"No, your ladyship; I only presume Lady Knottingley must have lived here for a little while before going to Switzerland. My father might be able to tell me."

"I am very anxious to see him,—he is the only person I am anxious to see. He knew my mother; perhaps he can tell me something about her life here and in Switzerland. She may have left some things in the house—a book or a picture—that he might tell me was hers; don't you think so?"

Mr. Cayley, against his knowledge, was forced to admit that it was possible, for he saw there were tears in the girl's eyes.

"Would you care to go through the house now?" he suggested. "Mrs. Tillotson will go with you, and see what arrangements or alterations you want made. And about your future residence here——"

"I cannot stay here," she said; "the place is too big and too lonely. I could not bear to live alone in this great place."

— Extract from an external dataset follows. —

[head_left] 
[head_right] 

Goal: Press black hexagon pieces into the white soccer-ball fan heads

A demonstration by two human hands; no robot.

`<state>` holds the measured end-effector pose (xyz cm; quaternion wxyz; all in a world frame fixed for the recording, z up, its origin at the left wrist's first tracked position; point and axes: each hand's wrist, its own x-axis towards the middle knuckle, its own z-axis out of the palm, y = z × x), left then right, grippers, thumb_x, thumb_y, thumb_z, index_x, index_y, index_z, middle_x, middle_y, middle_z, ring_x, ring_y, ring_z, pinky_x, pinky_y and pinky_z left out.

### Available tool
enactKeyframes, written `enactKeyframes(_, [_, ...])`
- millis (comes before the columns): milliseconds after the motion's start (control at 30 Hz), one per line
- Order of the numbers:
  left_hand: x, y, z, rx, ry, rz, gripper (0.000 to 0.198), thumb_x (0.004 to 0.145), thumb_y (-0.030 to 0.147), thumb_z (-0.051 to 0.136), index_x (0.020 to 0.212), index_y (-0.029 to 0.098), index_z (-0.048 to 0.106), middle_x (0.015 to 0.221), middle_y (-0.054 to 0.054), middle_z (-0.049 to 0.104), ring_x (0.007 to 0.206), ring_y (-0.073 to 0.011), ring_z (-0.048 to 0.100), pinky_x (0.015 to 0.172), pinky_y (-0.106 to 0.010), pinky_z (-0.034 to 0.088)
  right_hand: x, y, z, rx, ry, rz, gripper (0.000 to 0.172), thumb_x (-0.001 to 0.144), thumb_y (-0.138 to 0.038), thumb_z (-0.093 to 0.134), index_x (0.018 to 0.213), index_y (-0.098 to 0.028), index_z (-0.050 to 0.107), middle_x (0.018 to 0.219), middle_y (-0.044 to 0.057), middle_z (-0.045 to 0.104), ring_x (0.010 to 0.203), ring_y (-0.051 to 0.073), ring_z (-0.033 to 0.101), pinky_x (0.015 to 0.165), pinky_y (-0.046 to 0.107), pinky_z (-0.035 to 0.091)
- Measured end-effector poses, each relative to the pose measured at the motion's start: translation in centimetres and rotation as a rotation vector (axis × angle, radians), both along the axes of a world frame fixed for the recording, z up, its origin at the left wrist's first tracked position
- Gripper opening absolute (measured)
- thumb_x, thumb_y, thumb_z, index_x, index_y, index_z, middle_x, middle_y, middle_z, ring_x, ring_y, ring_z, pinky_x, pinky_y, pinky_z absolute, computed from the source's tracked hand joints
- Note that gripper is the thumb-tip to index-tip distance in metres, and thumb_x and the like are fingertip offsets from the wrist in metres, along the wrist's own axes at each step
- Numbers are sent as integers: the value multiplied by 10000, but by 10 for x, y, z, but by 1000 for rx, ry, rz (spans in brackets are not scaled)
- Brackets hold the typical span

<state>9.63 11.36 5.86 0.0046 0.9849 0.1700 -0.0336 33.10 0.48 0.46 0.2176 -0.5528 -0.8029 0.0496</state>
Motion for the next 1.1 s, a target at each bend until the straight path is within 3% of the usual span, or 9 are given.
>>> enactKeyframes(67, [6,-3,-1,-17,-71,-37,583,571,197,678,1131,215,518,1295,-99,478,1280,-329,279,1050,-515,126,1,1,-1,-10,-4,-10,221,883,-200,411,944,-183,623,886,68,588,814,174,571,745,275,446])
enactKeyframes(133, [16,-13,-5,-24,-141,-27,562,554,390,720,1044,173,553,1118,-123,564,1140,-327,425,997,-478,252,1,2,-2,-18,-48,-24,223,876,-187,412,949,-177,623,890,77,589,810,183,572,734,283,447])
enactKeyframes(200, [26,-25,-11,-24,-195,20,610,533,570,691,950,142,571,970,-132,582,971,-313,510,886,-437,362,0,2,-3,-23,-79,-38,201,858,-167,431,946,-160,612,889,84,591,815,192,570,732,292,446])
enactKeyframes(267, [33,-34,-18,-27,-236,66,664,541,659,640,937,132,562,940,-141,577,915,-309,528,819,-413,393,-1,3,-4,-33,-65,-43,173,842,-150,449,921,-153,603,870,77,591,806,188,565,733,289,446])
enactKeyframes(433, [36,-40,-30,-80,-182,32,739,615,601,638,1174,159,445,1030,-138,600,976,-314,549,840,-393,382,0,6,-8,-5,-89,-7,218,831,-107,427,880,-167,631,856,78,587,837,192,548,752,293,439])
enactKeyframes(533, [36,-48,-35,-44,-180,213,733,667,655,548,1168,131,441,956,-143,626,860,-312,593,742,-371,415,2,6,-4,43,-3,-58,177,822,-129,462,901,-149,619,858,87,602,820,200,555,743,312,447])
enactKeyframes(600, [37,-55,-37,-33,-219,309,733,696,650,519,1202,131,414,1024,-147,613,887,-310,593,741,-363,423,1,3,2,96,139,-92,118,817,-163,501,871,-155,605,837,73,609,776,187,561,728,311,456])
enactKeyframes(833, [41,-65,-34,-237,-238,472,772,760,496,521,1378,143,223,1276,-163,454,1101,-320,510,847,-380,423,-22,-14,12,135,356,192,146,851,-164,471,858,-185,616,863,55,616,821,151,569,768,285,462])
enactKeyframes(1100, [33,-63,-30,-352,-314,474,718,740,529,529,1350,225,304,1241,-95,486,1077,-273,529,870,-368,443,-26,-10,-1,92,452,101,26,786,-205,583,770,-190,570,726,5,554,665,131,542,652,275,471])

"Your ladyship need not want for society. Both of the trustees, Lord Sefton and——"

"I will not see one of them!" she said, with flashing eyes. "I consented to see them, when you said it was necessary—but to meet them as friends! They knew my mother; they must have seen her and known her; and they never tried to help her. They were men; and they let a woman be treated like that!"

The bitter scorn of the words sounded so strangely as it came from the gentle face; but there was an indignant flush in her cheeks, and indignation in her eyes.

"My mother spent years of weary labour that she might never go amongst these people. With all her love for me, she thought it better that I, too, should work for my living, and run the chances of illness, rather than go amongst them; and am I to make friends with them now? Their condescension is great; but when a woman has lived the life that I have; she begins to mistrust people who want to be friends with you only when you become fortunate. And why do they want to be friends with me? They will take me into society?—I don't wish to go. They will offer me their wives and sisters as companions?—I prefer other companions. I would rather walk out of this house a beggar to-morrow morning, than pretend to be friends with people whom I hate!"

"Your ladyship is unjust," said Mr. Cayley. "These gentlemen tried to induce your mother to return to England, and accept that effort at compensation which Lord Knottingley made when it was too late. Nor could they show any interest in your welfare before now without revealing that secret which your mother had imposed on us all. As well blame me for not seeking you out before you came to our office. We all of us knew who you were; we were bound to let you make the first overtures yourself."